# [Directions]
Return only the stretch of the material below that begins with the line containing "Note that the" and ends with the line containing "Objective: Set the", exactly; both of those lines belong to it.

# [Provided data]
^^^^

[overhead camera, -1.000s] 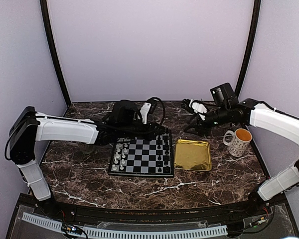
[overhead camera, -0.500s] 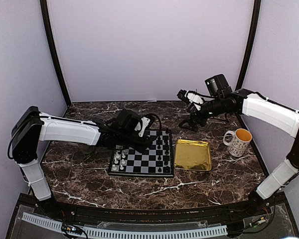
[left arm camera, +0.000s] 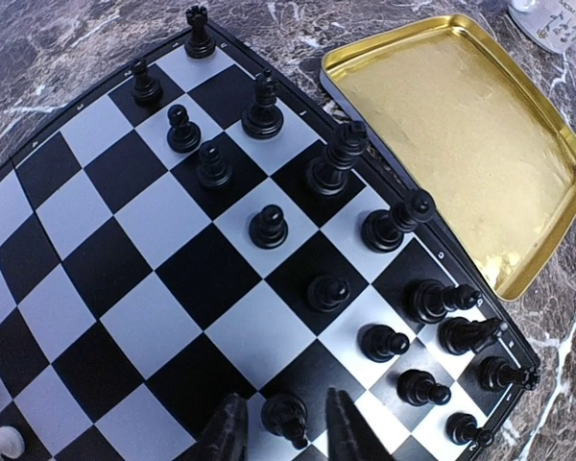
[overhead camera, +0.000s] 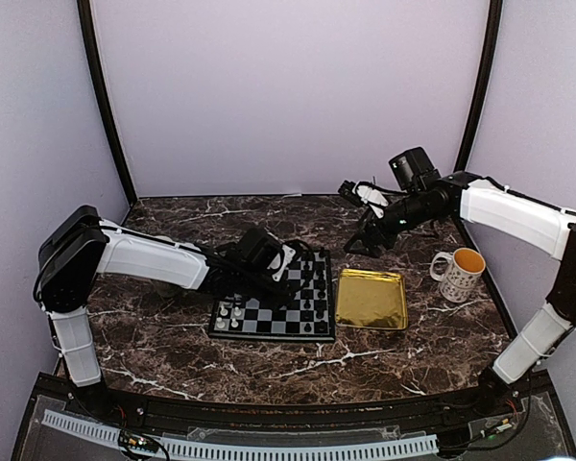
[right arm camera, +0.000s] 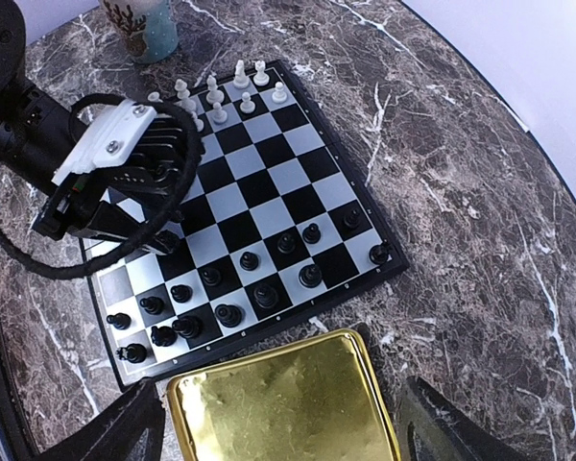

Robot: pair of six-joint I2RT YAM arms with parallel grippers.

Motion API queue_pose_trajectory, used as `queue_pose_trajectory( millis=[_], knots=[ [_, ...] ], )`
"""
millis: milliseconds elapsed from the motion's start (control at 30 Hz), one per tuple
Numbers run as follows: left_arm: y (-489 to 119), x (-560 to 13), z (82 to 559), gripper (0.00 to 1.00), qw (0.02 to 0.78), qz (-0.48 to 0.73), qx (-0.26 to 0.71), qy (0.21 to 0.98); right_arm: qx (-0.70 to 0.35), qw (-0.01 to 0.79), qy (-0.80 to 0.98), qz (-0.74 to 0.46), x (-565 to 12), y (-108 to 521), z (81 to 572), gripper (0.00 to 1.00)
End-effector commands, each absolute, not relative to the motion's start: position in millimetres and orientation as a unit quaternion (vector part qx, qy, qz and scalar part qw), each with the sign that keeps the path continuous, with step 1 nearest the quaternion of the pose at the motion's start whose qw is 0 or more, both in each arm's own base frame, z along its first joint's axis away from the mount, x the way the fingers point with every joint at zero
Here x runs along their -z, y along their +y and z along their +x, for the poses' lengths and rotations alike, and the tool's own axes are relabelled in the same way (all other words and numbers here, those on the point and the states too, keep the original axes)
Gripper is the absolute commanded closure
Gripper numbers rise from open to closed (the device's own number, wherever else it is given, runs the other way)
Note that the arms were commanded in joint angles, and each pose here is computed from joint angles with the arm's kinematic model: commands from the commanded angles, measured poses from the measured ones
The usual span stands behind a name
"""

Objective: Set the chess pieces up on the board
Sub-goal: Place the knight on the chessboard, then pick up the knight from the chessboard.

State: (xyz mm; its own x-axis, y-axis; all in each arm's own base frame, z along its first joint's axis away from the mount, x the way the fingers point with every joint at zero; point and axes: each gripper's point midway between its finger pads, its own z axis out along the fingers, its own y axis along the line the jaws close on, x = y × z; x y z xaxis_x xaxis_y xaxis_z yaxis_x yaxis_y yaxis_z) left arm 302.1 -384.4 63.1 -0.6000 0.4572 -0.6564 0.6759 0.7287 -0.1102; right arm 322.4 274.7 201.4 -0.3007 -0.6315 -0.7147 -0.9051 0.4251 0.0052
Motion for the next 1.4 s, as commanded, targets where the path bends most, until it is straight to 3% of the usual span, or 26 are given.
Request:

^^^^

# [Response to the exercise]
Note that the arms were commanded in joint angles, and each pose here is computed from joint angles with the arm's kinematic model: commands from the commanded angles, measured poses from the measured ones
The usual span stands behind a name
"""

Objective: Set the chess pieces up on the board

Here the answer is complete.